Well, yes, sure, this is great! But the key here lies in a small detail: “being a green company also represents a competitive advantage”. It might sound a bit cynical, but it’s not that all of a sudden people realised what we are doing to our mother planet. Rather, companies are run and managed by profit motives.
Fortunately though, this is also something climate campaigners seem to know and, even better, are learning to take advantage of.
Green and raising-awareness campaigns are not anymore merely the dreams of a few scattered groups of passionate people. They transformed in actual enterprises, with organisational schemes and departments dealing with communication, strategy, growth, lobbying, and much more.
That’s what struck me during my researches. In particular, it is A Plastic Planet, that caught my undivided attention.
A Plastic Planet is a January 2017 campaign which grew to become one of the most influential campaigns in the UK and has one simple premise: “Ignite and inspire the world to turn off the plastic tap.” How do they do that? First off, rather than using hate, blame, or pointing fingers, they focus on collaboration.
Climate change-related issues are not alien to the rhetoric of anger and hate. Quite the contrary, blaming former generations, multinationals, or governments and, generally, instigate panic and alarm has become quite common.
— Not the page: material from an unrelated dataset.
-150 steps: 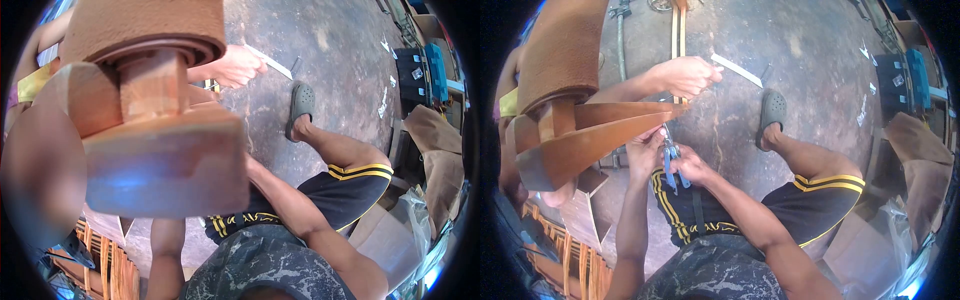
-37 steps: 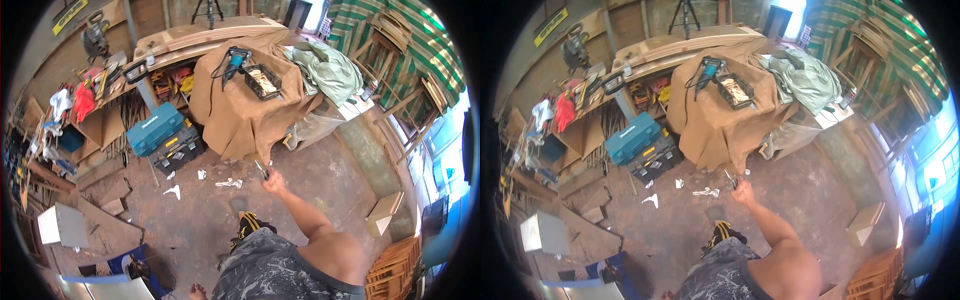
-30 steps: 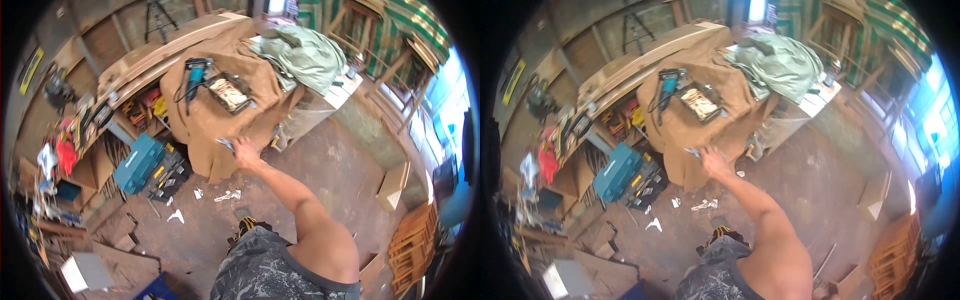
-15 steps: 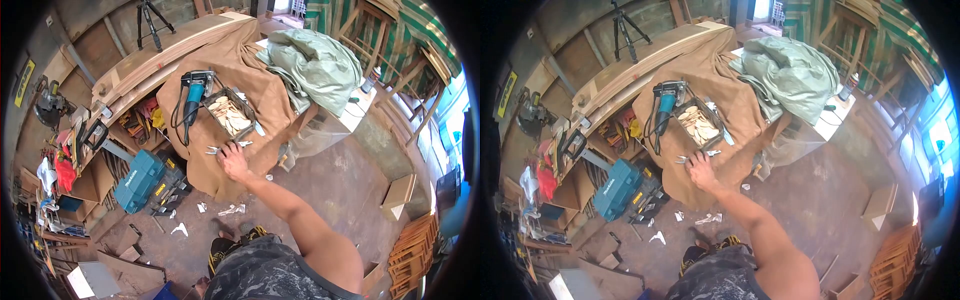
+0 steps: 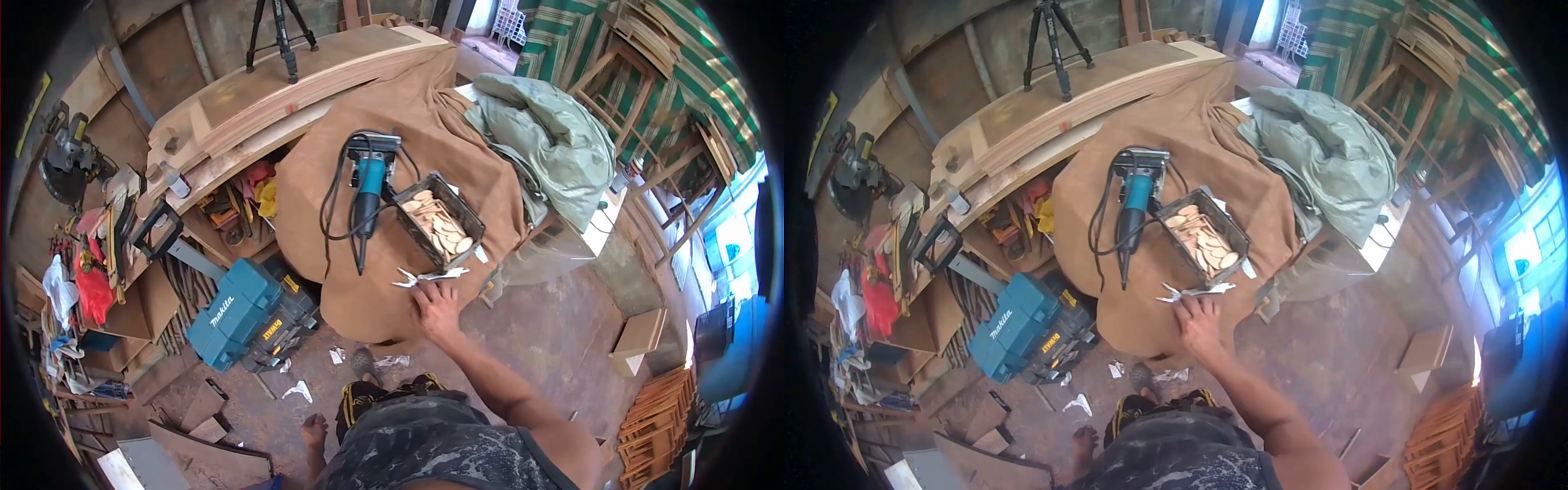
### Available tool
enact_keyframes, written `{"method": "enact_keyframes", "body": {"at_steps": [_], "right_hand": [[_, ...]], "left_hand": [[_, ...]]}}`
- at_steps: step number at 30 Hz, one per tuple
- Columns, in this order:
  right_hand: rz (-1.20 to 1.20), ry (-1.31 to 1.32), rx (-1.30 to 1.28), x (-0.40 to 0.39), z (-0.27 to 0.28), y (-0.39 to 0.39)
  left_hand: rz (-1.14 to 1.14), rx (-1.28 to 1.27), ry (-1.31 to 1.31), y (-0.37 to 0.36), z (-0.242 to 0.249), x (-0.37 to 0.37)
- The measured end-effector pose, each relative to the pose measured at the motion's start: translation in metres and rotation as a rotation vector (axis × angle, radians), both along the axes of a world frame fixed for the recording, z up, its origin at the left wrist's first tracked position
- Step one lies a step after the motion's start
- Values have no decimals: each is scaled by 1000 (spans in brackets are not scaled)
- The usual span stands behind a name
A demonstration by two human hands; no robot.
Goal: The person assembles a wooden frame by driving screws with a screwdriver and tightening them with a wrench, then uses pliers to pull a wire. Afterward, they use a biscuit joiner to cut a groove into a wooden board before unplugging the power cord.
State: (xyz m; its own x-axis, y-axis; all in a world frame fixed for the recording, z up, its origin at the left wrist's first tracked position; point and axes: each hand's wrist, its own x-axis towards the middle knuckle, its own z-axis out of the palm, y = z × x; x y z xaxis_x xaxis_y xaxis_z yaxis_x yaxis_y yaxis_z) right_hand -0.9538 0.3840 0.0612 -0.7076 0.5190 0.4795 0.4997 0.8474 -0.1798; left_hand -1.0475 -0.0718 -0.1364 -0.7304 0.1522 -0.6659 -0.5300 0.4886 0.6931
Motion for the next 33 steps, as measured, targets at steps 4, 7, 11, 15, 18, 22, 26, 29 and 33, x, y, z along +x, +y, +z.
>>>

A Plastic Planet, instead, behaves like a company itself, with certain, precise goals and observing the matter from a rational point of view.
Their goals are very well summarised in ten brief points, mainly revolving around the power of simple speeches and the ineffective recycling mechanisms we have today.
Indeed, A Plastic Planet argues that although we believe we are doing much to dispose of plastic, we are actually not meeting the necessary recycling rates humankind needs to work off all the plastic it is using daily.
According to them, in 2018, only 9% of all plastic was actually recycled in the UK, which is not even the bare minimum of what we should reuse. The US, a highly polluting country, did even less, recycling only 5% of its plastic consumption.
This although circularity is not all about recycling: to achieve an actual circular economy we should close the loop we broke with the industrial revolution and return to a stage where what we consumed did not have any waste, but was completely reusable or biodegradable.
Nonetheless, educational tips apart, what makes A Plastic Planet a successful campaign is their specific set of goals: raising the awareness on their own existence and performance, lobbying governments the same way as the carbon fossil industry does, and working not on the niche brands, but rather on the big corporations to implement scalable, global solutions that can have a significant positive impact.
#OnePlasticFreeDay, Lobbying for News Laws on Plastic Waste Exports, Tax Plastic, The Plastic Free Aisle, are all examples of campaigns A Plastic Planet has already put forward to reach its goals, which could raise not only awareness towards climate change, but towards the enterprise itself, which in turn results in more lobbying power to reach its overall objectives.
There lies the strength of A Plastic Planet: its potential to invest on its own power to grow and make a true company-like impact, rather than manifesting on the streets for the sake of it or inciting panic speeches hoping that someone would fall for it.
Campaigns need organisation and management, but not only in their structures. They need to become businesses and fight their competitors as companies would do: becoming more appealing to the consumers. Because, yes, we are not only talking about people. We are talking about consumers that actively choose and decide what products they prefer and what is more affordable (not sustainable!) and suited for their needs.
This is the power a campaign should put forward. A Plastic Planet is carrying out. More should follow.